進行方向からも、武器を構えた4~5人が走ってくるんだもの!
「うわ~挟まれちゃった!」
土屋さんが、悲鳴に近い声を上げる。
皆、武器に手をかけ、切り結ぶ覚悟を決める。そうしないと、血路は開けない。
もしかしたら、誰か帰れない人が出るかもしれない。でも、やらなければ、全員が帰れなくなる。
その時だった。
向かう方向から走ってきていた者たちの先頭が、いきなりつんのめるように転んだ。すぐ後ろにいたほかの者たちも、巻き込まれて次々転んでいる。
「突っ切るぞ!!」
火村さんが、一気に全力疾走になった。私たちも続く。
立ち上がろうとしている者たちに向かって、あえて目立つ斧槍をしまったままにしてた火村さんが、小剣をふるう。血しぶきが飛んだけど、もう、そんなことにかまってはいられない。

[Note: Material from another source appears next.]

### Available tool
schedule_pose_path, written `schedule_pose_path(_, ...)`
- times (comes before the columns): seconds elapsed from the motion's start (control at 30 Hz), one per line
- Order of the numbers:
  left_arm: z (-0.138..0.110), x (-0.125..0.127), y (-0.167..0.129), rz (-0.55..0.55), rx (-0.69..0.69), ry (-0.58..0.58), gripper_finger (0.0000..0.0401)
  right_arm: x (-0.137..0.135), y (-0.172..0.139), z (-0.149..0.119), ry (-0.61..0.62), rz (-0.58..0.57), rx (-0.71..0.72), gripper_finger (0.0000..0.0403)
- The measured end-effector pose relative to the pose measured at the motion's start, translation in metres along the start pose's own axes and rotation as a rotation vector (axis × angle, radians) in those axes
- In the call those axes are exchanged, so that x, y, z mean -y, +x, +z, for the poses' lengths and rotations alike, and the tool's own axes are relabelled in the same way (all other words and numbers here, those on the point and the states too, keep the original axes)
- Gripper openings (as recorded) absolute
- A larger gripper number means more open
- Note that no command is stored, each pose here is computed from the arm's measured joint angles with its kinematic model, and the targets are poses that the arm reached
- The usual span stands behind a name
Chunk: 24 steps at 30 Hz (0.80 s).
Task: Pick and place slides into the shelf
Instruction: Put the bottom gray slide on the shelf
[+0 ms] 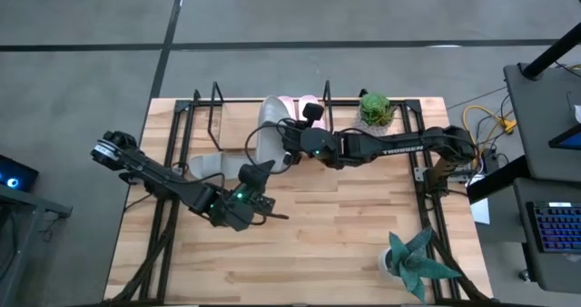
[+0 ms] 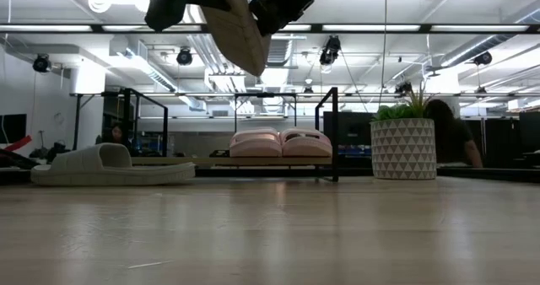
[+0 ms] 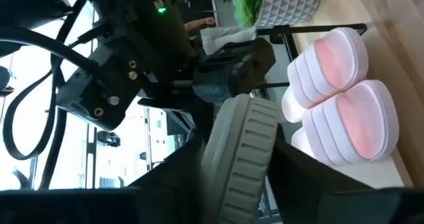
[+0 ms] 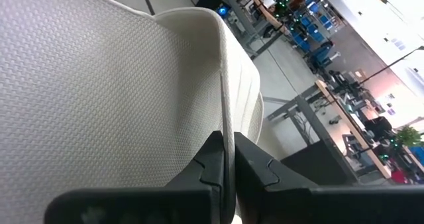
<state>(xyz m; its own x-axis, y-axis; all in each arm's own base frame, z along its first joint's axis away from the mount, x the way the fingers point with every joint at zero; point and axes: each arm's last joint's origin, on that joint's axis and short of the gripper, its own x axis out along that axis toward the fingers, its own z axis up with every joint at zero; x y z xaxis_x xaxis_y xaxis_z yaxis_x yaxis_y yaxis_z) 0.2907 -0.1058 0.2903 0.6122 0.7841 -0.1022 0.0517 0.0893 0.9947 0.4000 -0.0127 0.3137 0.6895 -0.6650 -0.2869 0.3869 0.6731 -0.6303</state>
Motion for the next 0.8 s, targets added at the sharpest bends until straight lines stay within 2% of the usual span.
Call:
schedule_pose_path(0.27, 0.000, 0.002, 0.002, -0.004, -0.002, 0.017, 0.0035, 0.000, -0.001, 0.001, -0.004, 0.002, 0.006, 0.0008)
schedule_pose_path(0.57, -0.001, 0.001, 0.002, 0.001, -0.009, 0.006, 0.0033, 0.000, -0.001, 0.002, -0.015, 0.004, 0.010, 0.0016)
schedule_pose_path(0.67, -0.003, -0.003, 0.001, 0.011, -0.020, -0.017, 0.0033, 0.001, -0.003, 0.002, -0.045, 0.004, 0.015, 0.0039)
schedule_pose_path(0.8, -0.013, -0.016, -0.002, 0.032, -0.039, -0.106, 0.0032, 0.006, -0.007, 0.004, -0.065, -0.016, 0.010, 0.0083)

通路いっぱいに転がっている人たちを踏みつけるようにして通過、土屋さんも、武器の短槍を使って相手を切り付けたんだか殴りつけたんだかしていた。
そこを通過したところで、私は振り向きざま思いっきり光魔法を放った。
光球が、一瞬にしてあたりが真っ白になるほどの閃光を放つ。
私自身は素早く向き直ったので、背後に閃光があふれても何とかなったし、火村さんや土屋さんはこっちを見ていなかったので大丈夫だった。
私たちは何とか追っ手を振り切り、石に開けられた穴をくぐって外に出ると、土屋さんが再度土魔法で穴をふさぎ、土の橋を渡って堀を超えると、その土の橋も消し去って、あとは全力でその場を離れた。
野営地には、風間さんが先に戻っているはず。野営地の痕跡は、彼が消してくれているはずだから、合流したらすぐに移動しないと。